The story was laid out cleverly. It begins with a prologue that takes place at, in fact, the funeral of one of the main characters, Elizabeth. I found it shocking and disturbing that after that, the first chapter, and many chapters after that were told from Elizabeth's point of view in the days leading up to her death. At the end of the preface, it is mentioned that Diana was smiling at her sister's funeral, and on the very last page of the story, we learn exactly why she did this. I thought this was (what can I say?) cool.

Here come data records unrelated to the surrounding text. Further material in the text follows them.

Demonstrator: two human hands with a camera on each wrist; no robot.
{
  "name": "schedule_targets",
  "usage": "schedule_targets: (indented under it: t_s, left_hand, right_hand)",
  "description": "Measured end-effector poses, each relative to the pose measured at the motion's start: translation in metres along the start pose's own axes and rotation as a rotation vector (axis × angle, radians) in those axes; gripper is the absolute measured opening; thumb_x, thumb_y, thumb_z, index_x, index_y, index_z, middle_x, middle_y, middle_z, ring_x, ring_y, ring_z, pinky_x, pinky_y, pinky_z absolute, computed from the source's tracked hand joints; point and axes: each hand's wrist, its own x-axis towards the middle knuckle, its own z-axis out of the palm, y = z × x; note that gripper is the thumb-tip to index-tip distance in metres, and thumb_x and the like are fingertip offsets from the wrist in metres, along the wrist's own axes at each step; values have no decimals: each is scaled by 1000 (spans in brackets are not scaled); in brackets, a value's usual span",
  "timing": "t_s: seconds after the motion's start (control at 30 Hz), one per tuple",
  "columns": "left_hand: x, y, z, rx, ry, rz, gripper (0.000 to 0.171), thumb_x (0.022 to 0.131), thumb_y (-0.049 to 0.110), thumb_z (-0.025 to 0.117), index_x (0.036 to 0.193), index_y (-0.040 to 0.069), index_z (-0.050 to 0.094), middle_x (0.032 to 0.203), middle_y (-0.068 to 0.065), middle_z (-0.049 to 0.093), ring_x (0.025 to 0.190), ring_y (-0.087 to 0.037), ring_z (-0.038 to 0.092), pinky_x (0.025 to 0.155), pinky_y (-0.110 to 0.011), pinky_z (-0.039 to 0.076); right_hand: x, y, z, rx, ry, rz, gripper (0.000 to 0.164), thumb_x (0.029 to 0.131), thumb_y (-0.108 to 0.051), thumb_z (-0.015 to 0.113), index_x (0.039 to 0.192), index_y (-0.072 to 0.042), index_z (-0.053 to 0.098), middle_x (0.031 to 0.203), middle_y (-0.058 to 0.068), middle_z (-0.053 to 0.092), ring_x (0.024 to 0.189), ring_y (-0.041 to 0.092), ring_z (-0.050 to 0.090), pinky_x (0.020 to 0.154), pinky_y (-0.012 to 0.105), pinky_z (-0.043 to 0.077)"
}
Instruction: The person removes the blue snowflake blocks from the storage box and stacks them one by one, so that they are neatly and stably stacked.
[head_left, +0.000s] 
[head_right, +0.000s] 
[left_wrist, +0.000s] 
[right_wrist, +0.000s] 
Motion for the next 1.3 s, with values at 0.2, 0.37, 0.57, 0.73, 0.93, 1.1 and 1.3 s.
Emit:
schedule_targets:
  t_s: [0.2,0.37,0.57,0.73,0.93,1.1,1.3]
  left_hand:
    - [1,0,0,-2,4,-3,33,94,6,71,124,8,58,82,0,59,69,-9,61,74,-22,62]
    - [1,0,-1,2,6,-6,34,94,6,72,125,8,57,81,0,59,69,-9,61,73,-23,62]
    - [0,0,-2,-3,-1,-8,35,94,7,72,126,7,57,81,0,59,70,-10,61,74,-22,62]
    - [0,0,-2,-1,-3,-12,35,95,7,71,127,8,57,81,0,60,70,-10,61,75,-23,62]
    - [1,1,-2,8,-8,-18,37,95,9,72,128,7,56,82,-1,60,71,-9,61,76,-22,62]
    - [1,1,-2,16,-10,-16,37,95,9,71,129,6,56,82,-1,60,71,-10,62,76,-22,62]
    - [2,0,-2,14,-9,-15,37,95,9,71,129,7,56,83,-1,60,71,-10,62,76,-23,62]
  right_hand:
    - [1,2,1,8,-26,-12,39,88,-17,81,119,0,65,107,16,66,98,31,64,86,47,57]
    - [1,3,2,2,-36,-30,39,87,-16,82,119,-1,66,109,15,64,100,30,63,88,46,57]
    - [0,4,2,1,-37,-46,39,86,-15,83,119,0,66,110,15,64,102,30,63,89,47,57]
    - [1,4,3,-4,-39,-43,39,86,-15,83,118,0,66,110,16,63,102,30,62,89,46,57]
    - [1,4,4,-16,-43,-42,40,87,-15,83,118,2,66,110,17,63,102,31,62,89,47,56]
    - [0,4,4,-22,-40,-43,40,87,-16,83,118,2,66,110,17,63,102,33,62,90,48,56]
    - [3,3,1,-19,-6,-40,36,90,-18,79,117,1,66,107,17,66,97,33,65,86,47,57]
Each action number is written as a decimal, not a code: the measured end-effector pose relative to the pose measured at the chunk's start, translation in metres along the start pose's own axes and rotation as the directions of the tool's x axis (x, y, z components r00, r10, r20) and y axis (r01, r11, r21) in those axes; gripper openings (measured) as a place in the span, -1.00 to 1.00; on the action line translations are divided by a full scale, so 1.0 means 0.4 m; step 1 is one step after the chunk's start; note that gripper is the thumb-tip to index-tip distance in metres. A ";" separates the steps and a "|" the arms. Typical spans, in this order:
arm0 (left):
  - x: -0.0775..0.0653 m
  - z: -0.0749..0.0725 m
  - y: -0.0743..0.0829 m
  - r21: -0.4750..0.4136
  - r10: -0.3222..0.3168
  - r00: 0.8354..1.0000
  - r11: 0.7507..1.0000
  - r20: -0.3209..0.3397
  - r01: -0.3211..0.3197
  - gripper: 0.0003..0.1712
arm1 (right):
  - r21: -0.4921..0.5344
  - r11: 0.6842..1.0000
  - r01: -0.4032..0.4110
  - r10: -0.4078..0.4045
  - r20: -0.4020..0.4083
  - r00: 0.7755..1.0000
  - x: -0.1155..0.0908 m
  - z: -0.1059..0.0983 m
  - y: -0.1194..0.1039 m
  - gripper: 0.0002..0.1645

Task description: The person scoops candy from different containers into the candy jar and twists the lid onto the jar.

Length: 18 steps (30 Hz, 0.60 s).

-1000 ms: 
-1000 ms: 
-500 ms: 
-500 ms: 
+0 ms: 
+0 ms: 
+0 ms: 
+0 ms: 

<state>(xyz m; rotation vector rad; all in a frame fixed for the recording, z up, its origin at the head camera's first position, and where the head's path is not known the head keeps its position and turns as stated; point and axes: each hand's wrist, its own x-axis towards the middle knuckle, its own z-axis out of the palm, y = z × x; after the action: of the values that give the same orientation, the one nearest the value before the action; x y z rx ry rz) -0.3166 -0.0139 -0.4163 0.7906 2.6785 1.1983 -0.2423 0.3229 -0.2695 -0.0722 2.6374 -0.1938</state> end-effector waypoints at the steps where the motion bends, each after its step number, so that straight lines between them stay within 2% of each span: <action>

The multiple love triangles of the book were also done well, not too confusing but filled with enough drama. But the best part about the novel wasn't that, or all the scandalous intrigue. For me at least, the highlight was the fashion. The author never failed to describe an outfit that a character was wearing, especially for the leading ladies of the story. The descriptions of their fancy dresses really made the book.

A flawless, breathtaking read that takes you to another time and will leave you wanting more. (Thank God for sequels!) I loved it, and hope you will too.